Closed gsbelarus closed 7 months ago
XNET error: XNET server initialization failed. Probably, another instance of the server is already running.
To simultaneously run several servers using XNET, you need to configure the IpcName (firebird.conf) in the same way as you configure ports for different FB instances to work via INET.
I used the connection string localhost/3056:path_to_database
. Through all my life, I believed this is network connection. Am I wrong?
Moreover, I checked the firebird.conf
. There is no section dedicated to XNET settings exists. Where and what should I assign?
It's IPCNAME parameter that makes it possible to run multiple servers, listening xnet, in parallel. But it's related only to message in the log (XNET error: XNET server initialization failed. Probably, another instance of the server is already running.). What you mention first looks like server crash at the first look. Does it happen for all versions or only one particular?

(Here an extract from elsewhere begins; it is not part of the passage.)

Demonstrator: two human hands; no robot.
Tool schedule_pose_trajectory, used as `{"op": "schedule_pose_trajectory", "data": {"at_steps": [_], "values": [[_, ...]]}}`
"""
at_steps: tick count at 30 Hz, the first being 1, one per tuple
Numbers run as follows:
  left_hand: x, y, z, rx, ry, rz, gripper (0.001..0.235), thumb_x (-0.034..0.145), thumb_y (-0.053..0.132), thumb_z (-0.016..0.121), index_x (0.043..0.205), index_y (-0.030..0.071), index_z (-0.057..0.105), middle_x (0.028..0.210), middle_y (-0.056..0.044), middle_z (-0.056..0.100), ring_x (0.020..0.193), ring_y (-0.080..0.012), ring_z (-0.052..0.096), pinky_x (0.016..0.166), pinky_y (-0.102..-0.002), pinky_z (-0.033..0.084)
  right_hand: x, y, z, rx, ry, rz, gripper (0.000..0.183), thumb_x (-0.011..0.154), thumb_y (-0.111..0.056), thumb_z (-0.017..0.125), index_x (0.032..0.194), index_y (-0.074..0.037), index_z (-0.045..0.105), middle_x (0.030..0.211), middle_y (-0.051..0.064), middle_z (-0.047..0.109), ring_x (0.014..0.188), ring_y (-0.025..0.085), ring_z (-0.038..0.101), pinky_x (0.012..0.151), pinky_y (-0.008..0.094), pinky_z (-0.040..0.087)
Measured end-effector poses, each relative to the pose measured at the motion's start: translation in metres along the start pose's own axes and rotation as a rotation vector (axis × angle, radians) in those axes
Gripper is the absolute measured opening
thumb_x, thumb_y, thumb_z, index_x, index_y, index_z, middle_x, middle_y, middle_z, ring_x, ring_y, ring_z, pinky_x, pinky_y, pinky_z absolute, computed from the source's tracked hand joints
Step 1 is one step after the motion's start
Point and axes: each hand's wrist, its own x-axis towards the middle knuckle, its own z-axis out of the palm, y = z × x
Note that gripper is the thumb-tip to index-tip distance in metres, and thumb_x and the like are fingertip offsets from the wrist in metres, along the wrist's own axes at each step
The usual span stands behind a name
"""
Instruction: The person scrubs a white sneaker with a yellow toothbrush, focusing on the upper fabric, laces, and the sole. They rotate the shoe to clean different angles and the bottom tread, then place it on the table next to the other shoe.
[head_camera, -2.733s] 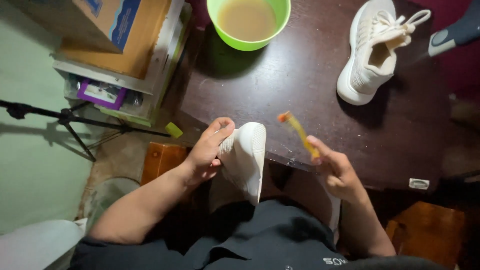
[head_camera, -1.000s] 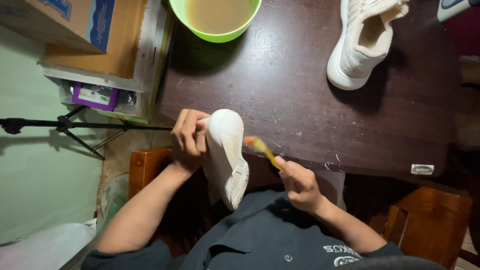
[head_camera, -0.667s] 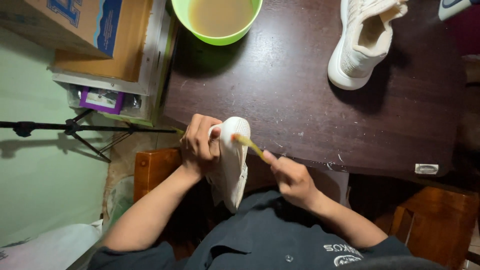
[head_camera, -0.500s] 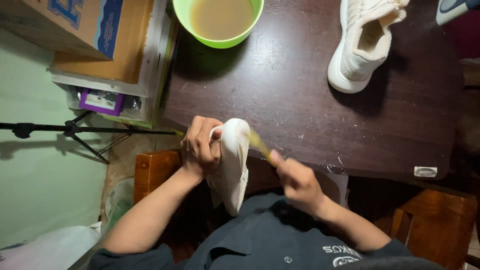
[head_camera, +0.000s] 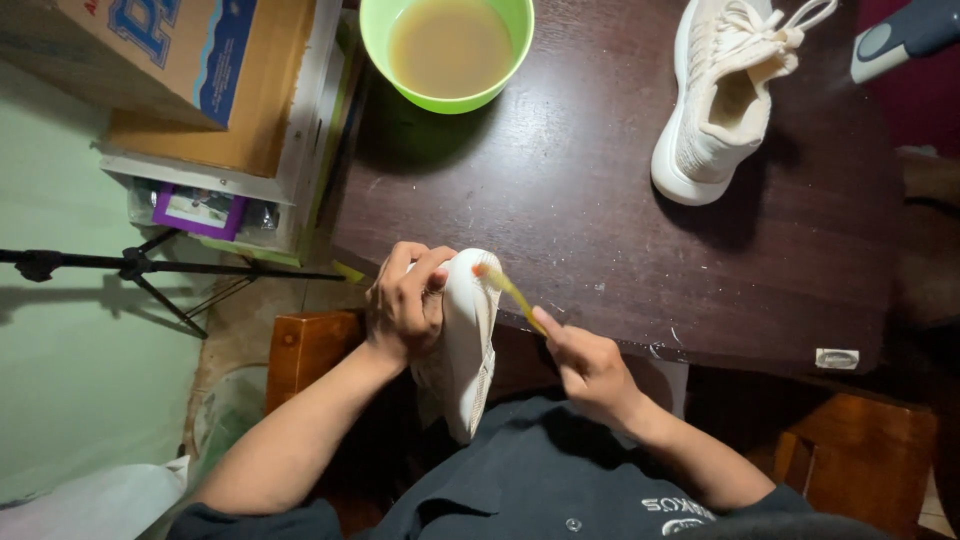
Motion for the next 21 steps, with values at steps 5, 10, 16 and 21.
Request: {"op": "schedule_pose_trajectory", "data": {"at_steps": [5, 10, 16, 21], "values": [[0.001, 0.001, -0.001, 0.001, -0.016, 0.003, 0.061, 0.105, 0.064, 0.022, 0.115, 0.027, 0.07, 0.094, -0.004, 0.058, 0.092, -0.0328, 0.069, 0.079, -0.05, 0.059, -0.014, 0.008, 0.006, -0.01, 0.027, 0.026, 0.064, 0.077, 0.011, 0.057, 0.137, -0.01, 0.069, 0.069, 0.009, 0.064, 0.058, 0.028, 0.064, 0.063, 0.033, 0.057], [0.001, -0.002, 0.002, 0.004, -0.006, 0.019, 0.059, 0.106, 0.062, 0.023, 0.115, 0.026, 0.069, 0.094, -0.004, 0.057, 0.092, -0.0344, 0.069, 0.079, -0.051, 0.059, -0.009, 0.016, 0.009, -0.003, 0.042, 0.038, 0.065, 0.08, 0.011, 0.054, 0.14, -0.012, 0.065, 0.07, 0.013, 0.066, 0.058, 0.028, 0.065, 0.061, 0.037, 0.056], [-0.001, -0.003, 0.004, 0.04, 0.013, 0.043, 0.061, 0.105, 0.065, 0.022, 0.114, 0.026, 0.069, 0.093, -0.003, 0.056, 0.091, -0.0324, 0.069, 0.079, -0.049, 0.059, 0.002, 0.015, 0.009, -0.063, 0.023, 0.051, 0.063, 0.081, 0.01, 0.055, 0.139, -0.012, 0.065, 0.072, 0.013, 0.069, 0.06, 0.032, 0.067, 0.061, 0.04, 0.055], [0.0, 0.002, 0.0, 0.056, 0.043, 0.063, 0.068, 0.103, 0.069, 0.018, 0.111, 0.024, 0.069, 0.09, -0.003, 0.055, 0.087, -0.0321, 0.07, 0.076, -0.047, 0.06, -0.009, 0.022, 0.012, -0.027, 0.003, 0.007, 0.058, 0.083, 0.007, 0.058, 0.137, -0.013, 0.067, 0.068, 0.007, 0.066, 0.055, 0.026, 0.063, 0.059, 0.029, 0.055]]}}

It's IPCNAME parameter that makes it possible to run multiple servers, listening xnet, in parallel. But it's related only to message in the log (XNET error: XNET server initialization failed. Probably, another instance of the server is already running.). What you mention first looks like server crash at the first look. Does it happen for all versions or only one particular?
I got another backup and now doing restoration. Will come with the result in a few hours.
As for XNET, is it enough if I set IPCNAME to FIREBIRD5 for Firebird 5?
On 1/2/24 19:57, Andrej Kirejeŭ wrote:
As for XNET, is it enough if I set IPCNAME to FIREBIRD5 for Firebird 5?
Enough to avoid mentioned message in the log.
On 1/2/24 19:57, Andrej Kirejeŭ wrote: As for XNET, is it enough if I set IPCNAME to FIREBIRD5 for Firebird 5? Enough to avoid mentioned message in the log.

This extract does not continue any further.